▸ **THE DATA**:
_ _ _ _ _ _ _

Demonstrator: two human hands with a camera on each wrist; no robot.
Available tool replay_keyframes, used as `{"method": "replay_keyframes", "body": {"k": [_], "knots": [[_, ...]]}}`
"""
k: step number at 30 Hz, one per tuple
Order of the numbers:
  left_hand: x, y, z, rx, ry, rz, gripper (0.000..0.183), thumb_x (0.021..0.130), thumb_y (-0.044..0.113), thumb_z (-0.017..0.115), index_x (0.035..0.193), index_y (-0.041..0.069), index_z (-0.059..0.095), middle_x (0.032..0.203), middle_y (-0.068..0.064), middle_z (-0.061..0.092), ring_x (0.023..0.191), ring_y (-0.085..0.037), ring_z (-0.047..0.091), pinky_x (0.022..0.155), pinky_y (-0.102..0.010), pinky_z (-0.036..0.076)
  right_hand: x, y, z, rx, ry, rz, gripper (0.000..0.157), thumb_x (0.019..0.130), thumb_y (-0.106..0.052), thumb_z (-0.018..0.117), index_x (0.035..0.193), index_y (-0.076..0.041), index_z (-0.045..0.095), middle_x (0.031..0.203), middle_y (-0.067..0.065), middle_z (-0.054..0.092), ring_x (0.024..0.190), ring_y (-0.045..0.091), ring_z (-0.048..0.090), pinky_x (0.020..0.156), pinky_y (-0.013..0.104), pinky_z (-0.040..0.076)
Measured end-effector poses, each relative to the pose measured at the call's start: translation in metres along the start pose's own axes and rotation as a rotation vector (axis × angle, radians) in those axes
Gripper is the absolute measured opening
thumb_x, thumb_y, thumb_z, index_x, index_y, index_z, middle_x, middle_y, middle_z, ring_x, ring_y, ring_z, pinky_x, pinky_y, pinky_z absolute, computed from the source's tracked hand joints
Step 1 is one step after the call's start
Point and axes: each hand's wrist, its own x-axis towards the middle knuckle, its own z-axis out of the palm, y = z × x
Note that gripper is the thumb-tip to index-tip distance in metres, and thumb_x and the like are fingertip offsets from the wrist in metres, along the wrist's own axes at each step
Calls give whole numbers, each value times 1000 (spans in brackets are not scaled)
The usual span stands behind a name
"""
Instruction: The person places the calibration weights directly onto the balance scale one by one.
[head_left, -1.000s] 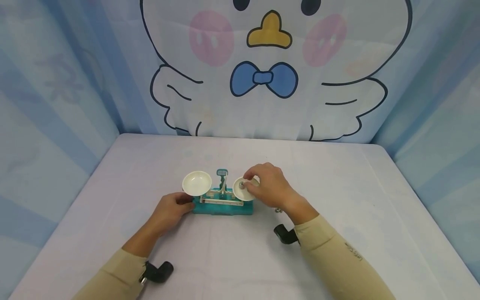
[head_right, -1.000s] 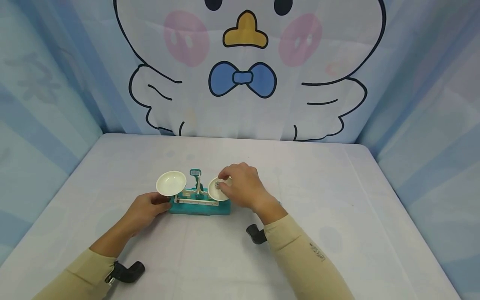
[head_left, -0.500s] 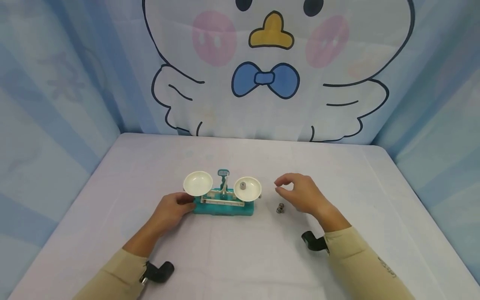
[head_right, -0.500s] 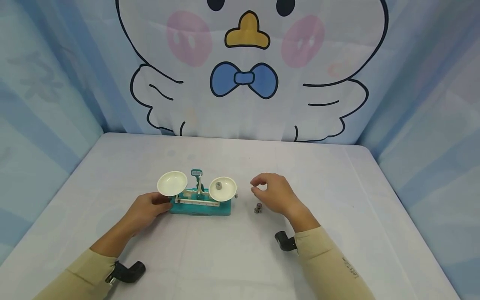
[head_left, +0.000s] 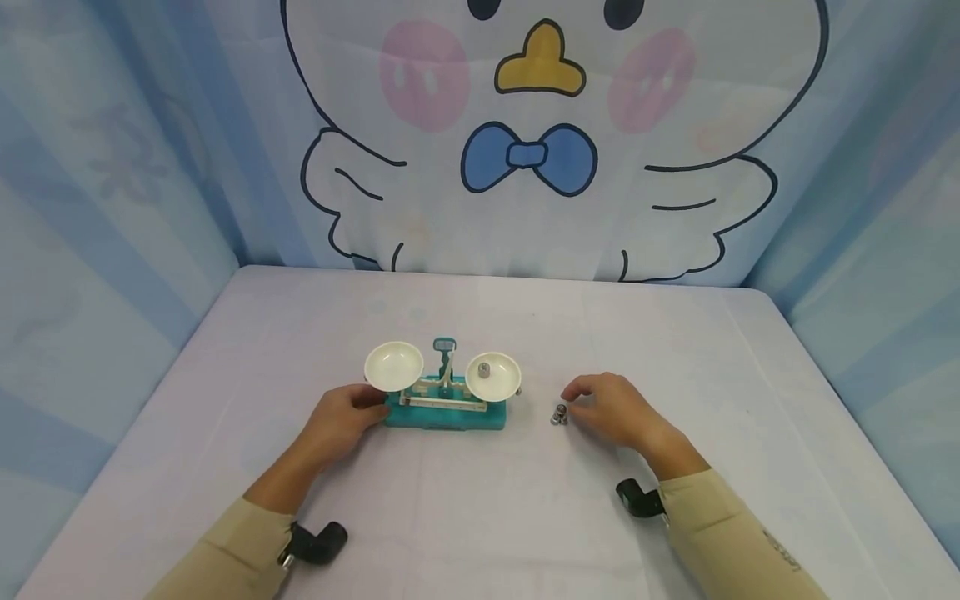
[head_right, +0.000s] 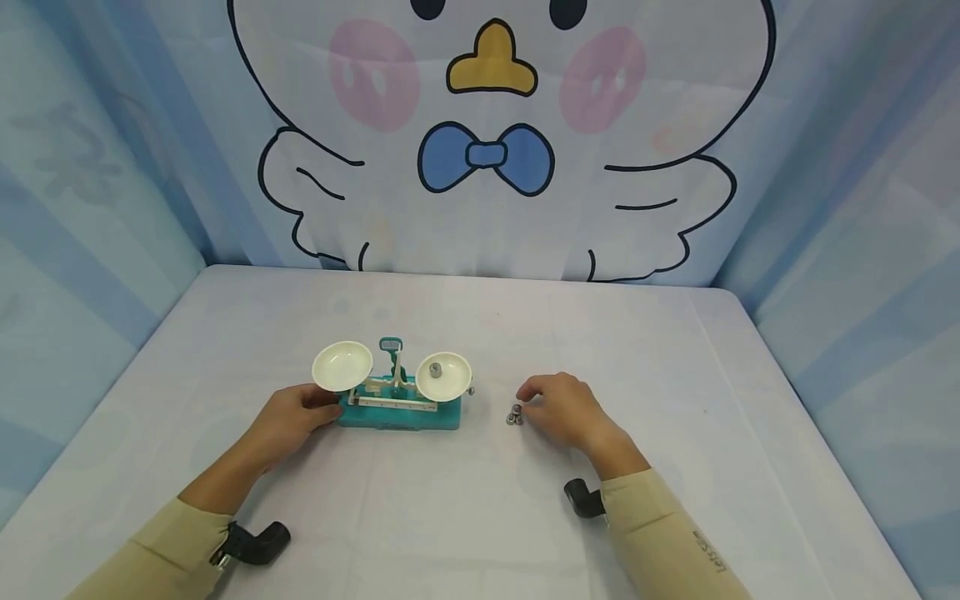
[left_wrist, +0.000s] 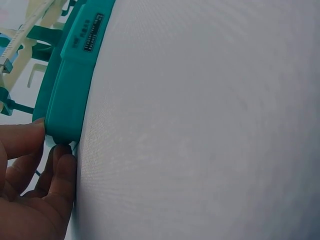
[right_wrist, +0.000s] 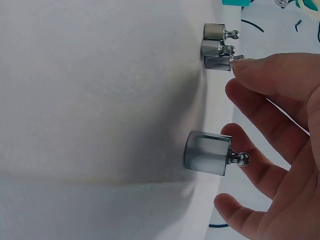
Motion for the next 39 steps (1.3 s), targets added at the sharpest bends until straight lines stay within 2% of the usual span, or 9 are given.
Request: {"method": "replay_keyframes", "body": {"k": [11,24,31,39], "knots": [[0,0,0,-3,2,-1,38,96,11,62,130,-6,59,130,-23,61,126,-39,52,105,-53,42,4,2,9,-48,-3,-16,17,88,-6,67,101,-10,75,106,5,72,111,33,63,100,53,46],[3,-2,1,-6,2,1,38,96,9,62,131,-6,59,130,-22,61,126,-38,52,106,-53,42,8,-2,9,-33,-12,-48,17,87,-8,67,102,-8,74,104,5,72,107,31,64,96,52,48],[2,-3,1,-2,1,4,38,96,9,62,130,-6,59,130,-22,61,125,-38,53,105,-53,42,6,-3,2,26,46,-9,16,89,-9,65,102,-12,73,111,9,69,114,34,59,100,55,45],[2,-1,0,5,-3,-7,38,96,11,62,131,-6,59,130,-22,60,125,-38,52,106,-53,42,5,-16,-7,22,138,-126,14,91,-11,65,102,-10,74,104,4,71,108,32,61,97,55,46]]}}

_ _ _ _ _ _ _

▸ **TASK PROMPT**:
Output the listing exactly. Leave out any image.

▸ **EXPECTED ANSWER**:
Demonstrator: two human hands with a camera on each wrist; no robot.
Available tool replay_keyframes, used as `{"method": "replay_keyframes", "body": {"k": [_], "knots": [[_, ...]]}}`
"""
k: step number at 30 Hz, one per tuple
Order of the numbers:
  left_hand: x, y, z, rx, ry, rz, gripper (0.000..0.183), thumb_x (0.021..0.130), thumb_y (-0.044..0.113), thumb_z (-0.017..0.115), index_x (0.035..0.193), index_y (-0.041..0.069), index_z (-0.059..0.095), middle_x (0.032..0.203), middle_y (-0.068..0.064), middle_z (-0.061..0.092), ring_x (0.023..0.191), ring_y (-0.085..0.037), ring_z (-0.047..0.091), pinky_x (0.022..0.155), pinky_y (-0.102..0.010), pinky_z (-0.036..0.076)
  right_hand: x, y, z, rx, ry, rz, gripper (0.000..0.157), thumb_x (0.019..0.130), thumb_y (-0.106..0.052), thumb_z (-0.018..0.117), index_x (0.035..0.193), index_y (-0.076..0.041), index_z (-0.045..0.095), middle_x (0.031..0.203), middle_y (-0.067..0.065), middle_z (-0.054..0.092), ring_x (0.024..0.190), ring_y (-0.045..0.091), ring_z (-0.048..0.090), pinky_x (0.020..0.156), pinky_y (-0.013..0.104), pinky_z (-0.040..0.076)
Measured end-effector poses, each relative to the pose measured at the call's start: translation in metres along the start pose's own axes and rotation as a rotation vector (axis × angle, radians) in those axes
Gripper is the absolute measured opening
thumb_x, thumb_y, thumb_z, index_x, index_y, index_z, middle_x, middle_y, middle_z, ring_x, ring_y, ring_z, pinky_x, pinky_y, pinky_z absolute, computed from the source's tracked hand joints
Step 1 is one step after the call's start
Point and axes: each hand's wrist, its own x-axis towards the middle knuckle, its own z-axis out of the palm, y = z × x
Note that gripper is the thumb-tip to index-tip distance in metres, and thumb_x and the like are fingertip offsets from the wrist in metres, along the wrist's own axes at each step
Calls give whole numbers, each value times 1000 (spans in brackets are not scaled)
The usual span stands behind a name
"""
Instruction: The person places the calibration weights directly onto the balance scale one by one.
[head_left, -1.000s] 
[head_right, -1.000s] 
[head_left, -0.500s] 
[head_right, -0.500s] 
[head_left, +0.000s] 
[head_right, +0.000s] 
[left_wrist, +0.000s] 
[right_wrist, +0.000s] 
Motion for the next 39 steps (1.3 s), targets added at the sharpest bends until straight lines stay within 2% of the usual span, or 9 are given.
Request: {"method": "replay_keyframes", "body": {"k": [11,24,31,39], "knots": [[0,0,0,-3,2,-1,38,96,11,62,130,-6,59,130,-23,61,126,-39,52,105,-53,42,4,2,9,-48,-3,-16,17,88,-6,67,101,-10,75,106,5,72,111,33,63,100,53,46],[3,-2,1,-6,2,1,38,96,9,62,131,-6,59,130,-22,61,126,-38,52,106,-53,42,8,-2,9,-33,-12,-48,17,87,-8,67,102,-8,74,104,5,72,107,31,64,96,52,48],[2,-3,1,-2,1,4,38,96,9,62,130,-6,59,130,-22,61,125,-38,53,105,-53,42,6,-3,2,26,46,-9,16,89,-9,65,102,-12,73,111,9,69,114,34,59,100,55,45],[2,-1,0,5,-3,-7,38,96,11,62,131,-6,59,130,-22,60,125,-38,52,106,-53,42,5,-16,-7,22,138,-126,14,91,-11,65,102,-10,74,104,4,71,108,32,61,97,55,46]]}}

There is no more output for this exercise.